Task requirements ::
With every picture left out, restate the listing below exactly as written.

Data below Block Start

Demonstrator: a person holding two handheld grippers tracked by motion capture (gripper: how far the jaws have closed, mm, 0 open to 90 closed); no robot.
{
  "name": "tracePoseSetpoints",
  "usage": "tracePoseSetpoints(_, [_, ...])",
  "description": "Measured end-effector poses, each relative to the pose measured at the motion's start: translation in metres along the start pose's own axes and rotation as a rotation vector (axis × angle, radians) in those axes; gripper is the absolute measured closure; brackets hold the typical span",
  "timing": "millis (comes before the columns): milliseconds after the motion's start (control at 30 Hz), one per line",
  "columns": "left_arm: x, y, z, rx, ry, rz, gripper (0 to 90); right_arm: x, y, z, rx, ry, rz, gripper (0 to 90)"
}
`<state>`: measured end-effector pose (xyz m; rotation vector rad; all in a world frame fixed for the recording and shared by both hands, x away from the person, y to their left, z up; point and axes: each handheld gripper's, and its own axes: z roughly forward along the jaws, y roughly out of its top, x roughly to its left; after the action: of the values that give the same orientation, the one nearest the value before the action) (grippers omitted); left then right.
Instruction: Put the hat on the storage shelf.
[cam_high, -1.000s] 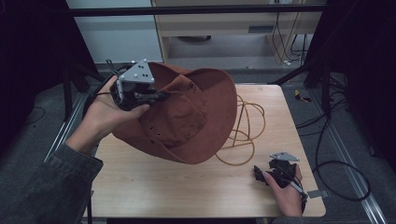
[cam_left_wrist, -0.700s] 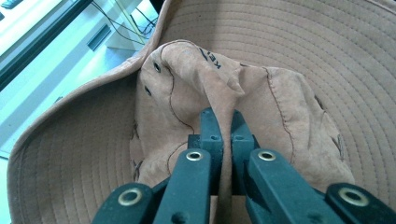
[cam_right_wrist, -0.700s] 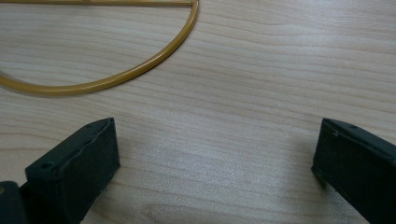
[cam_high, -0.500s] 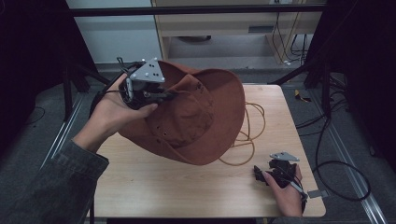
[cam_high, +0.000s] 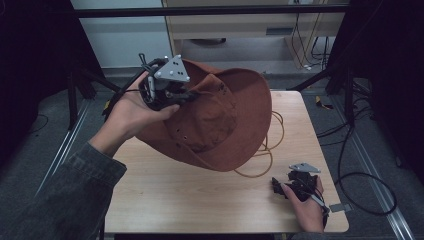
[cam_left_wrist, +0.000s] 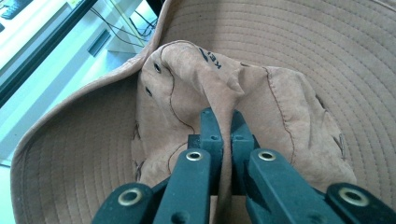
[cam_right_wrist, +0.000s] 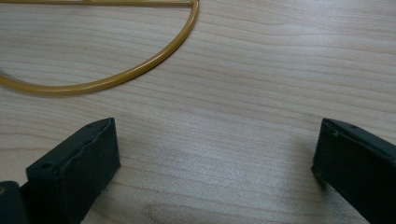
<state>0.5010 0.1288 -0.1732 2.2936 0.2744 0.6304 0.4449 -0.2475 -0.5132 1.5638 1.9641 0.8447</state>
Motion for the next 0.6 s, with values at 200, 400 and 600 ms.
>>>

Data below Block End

Answer area ::
Demonstrator: a person holding two handheld grippers tracked by motion capture (gripper: how far the jaws have closed, mm, 0 open to 90 closed); no robot.
{
  "name": "tracePoseSetpoints",
  "usage": "tracePoseSetpoints(_, [_, ...])",
  "description": "Measured end-effector poses, each relative to the pose measured at the motion's start: translation in metres along the start pose's own axes and rotation as a rotation vector (axis × angle, radians) in those axes; gripper is the absolute measured closure; brackets hold the typical span",
  "timing": "millis (comes before the columns): milliseconds after the motion's start (control at 30 Hz), one per line",
  "columns": "left_arm: x, y, z, rx, ry, rz, gripper (0 to 90); right_arm: x, y, z, rx, ry, rz, gripper (0 to 90)"
}
`<state>`: measured end-effector pose (xyz m; rotation vector rad; all in a world frame fixed for the recording and shared by both hands, x away from the person, y to their left, z up; point and axes: each handheld gripper's, and its own axes: z roughly forward along the jaws, y roughly out of its top, x roughly to its left; after the action: of the values that give the same orientation, the one nearest the value before the action) (grippers omitted); left then right.
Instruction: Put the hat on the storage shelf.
[cam_high, -1.000s] 
[cam_left_wrist, -0.700s] 
[cam_right_wrist, -0.700s] 
[cam_high, -0.500s] 
[cam_high, +0.000s] 
[cam_left_wrist, +0.000s] 
[cam_right_wrist, +0.000s] 
<state>0.5010 0.1288 -0.1732 2.2936 0.2744 0.6304 0.4449 -0.2475 -0.5132 1.5638 1.9641 0.8447</state>
Motion for the next 0.6 s, with values at 200, 400 and 600 ms.
>>>

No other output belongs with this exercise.